ENTRIES SUPPLIED:
>>>
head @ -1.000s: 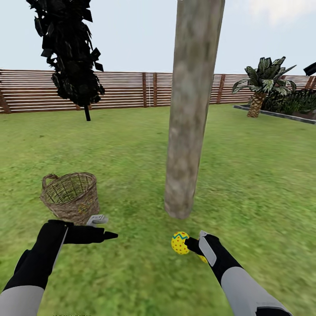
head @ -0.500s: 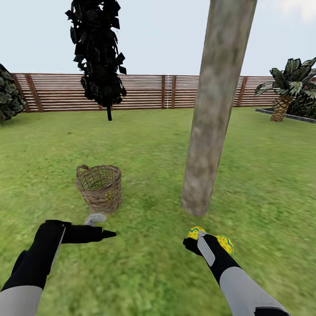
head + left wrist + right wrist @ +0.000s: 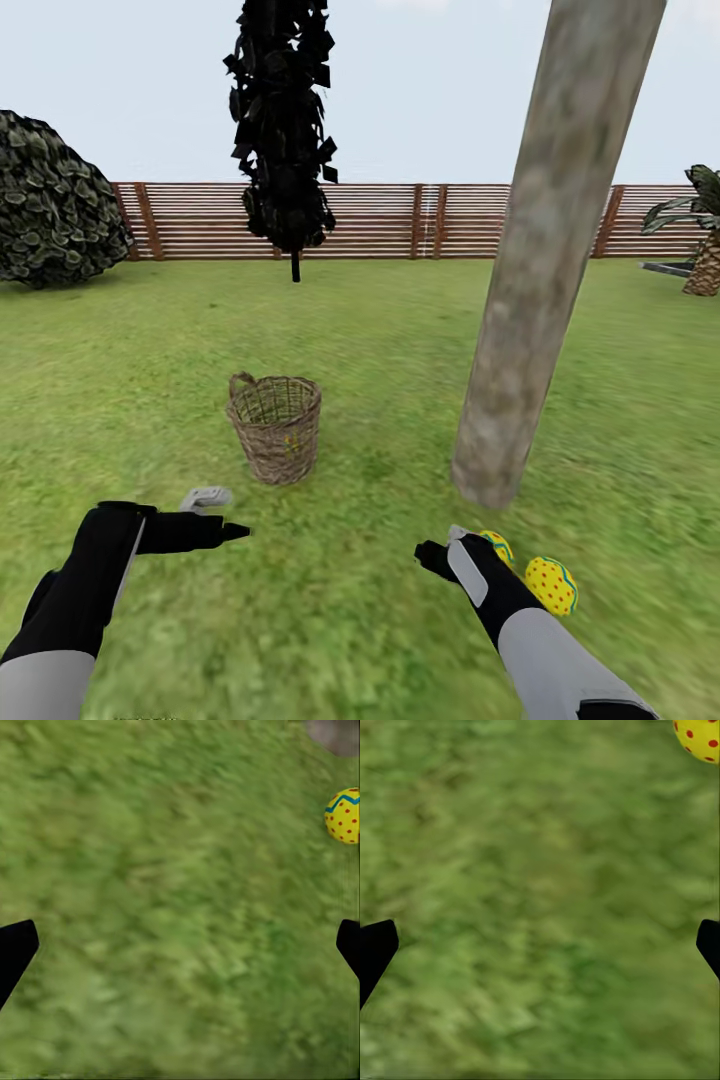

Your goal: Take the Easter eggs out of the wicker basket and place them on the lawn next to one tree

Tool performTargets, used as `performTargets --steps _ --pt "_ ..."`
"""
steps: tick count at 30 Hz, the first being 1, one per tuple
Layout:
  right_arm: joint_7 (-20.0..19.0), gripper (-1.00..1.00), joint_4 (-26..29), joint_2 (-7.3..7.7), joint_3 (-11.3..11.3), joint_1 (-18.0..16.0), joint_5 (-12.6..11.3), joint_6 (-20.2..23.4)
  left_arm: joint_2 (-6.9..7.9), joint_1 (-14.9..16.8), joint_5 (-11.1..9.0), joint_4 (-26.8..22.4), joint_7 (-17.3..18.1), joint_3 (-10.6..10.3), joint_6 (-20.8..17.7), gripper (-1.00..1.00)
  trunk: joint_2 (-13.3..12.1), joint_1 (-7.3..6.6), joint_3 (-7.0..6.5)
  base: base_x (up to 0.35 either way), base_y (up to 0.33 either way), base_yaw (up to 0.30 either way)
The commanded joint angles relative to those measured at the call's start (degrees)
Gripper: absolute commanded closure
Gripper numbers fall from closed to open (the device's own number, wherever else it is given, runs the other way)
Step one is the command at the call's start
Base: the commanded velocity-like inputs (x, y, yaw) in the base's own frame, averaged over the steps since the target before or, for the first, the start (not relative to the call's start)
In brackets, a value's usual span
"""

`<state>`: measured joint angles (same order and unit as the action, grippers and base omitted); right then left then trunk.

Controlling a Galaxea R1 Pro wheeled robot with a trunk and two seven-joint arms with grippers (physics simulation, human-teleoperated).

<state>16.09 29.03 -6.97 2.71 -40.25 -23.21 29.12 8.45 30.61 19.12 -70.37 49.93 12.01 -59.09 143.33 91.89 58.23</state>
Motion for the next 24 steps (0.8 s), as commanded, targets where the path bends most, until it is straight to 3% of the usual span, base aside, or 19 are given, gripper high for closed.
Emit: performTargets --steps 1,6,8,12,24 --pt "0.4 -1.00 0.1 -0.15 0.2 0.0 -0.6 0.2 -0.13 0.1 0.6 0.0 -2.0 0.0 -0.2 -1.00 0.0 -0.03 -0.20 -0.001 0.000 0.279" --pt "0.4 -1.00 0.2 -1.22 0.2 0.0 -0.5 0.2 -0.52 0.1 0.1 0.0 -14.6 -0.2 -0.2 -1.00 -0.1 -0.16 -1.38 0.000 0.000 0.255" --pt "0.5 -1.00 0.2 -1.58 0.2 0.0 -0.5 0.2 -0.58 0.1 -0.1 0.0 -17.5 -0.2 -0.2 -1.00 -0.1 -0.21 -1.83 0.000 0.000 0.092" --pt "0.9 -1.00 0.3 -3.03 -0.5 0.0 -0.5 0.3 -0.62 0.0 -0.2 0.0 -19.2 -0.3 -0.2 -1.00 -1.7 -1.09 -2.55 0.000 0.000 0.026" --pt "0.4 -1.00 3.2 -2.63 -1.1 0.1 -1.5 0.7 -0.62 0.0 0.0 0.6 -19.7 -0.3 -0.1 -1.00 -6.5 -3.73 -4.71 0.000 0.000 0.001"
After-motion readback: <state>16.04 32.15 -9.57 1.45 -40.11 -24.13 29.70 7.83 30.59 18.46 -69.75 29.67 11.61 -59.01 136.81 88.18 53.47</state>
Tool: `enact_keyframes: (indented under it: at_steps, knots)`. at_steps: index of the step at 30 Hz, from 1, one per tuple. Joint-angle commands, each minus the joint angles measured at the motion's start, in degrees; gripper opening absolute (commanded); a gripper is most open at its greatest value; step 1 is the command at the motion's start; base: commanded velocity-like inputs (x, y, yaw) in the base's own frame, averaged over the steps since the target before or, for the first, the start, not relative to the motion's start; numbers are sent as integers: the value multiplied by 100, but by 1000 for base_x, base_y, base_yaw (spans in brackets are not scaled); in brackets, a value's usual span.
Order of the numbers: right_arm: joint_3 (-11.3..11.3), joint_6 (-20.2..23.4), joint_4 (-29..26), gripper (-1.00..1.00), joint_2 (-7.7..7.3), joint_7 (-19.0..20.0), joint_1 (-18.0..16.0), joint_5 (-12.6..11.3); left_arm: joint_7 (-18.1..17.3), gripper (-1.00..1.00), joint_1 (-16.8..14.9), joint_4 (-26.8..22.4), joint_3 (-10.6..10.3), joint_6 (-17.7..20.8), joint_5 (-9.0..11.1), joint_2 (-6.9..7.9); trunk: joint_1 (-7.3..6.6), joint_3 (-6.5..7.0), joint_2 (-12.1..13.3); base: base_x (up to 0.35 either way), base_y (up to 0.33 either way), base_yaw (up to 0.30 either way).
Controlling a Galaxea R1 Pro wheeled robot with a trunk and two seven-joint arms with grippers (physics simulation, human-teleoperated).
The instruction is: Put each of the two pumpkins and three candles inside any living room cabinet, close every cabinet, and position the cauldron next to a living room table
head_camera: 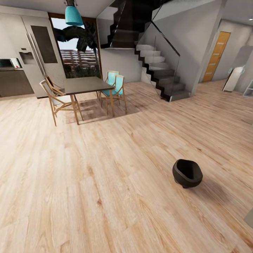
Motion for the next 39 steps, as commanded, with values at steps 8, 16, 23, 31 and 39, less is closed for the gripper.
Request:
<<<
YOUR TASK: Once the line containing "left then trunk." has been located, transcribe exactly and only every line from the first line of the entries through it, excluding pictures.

TASK ANSWER:
head @ -1.000s: 
head @ -0.500s: 
head + left wrist + right wrist @ +0.000s: 

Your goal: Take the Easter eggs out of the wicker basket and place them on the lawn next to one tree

Tool performTargets, used as `performTargets --steps _ --pt "_ ..."`
"""
steps: tick count at 30 Hz, the first being 1, one per tuple
Layout:
  right_arm: joint_7 (-20.0..19.0), gripper (-1.00..1.00), joint_4 (-26..29), joint_2 (-7.3..7.7), joint_3 (-11.3..11.3), joint_1 (-18.0..16.0), joint_5 (-12.6..11.3), joint_6 (-20.2..23.4)
  left_arm: joint_2 (-6.9..7.9), joint_1 (-14.9..16.8), joint_5 (-11.1..9.0), joint_4 (-26.8..22.4), joint_7 (-17.3..18.1), joint_3 (-10.6..10.3), joint_6 (-20.8..17.7), gripper (-1.00..1.00)
  trunk: joint_2 (-13.3..12.1), joint_1 (-7.3..6.6), joint_3 (-7.0..6.5)
  base: base_x (up to 0.35 either way), base_y (up to 0.33 either way), base_yaw (up to 0.30 either way)
The commanded joint angles relative to those measured at the call's start (degrees)
Gripper: absolute commanded closure
Gripper numbers fall from closed to open (the device's own number, wherever else it is given, runs the other way)
Step one is the command at the call's start
Base: the commanded velocity-like inputs (x, y, yaw) in the base's own frame, averaged over the steps since the target before or, for the first, the start (not relative to the call's start)
In brackets, a value's usual span
"""

`<state>`: measured joint angles (same order and unit as the action, grippers and base omitted); right then left then trunk.

This exercise is now fully answered.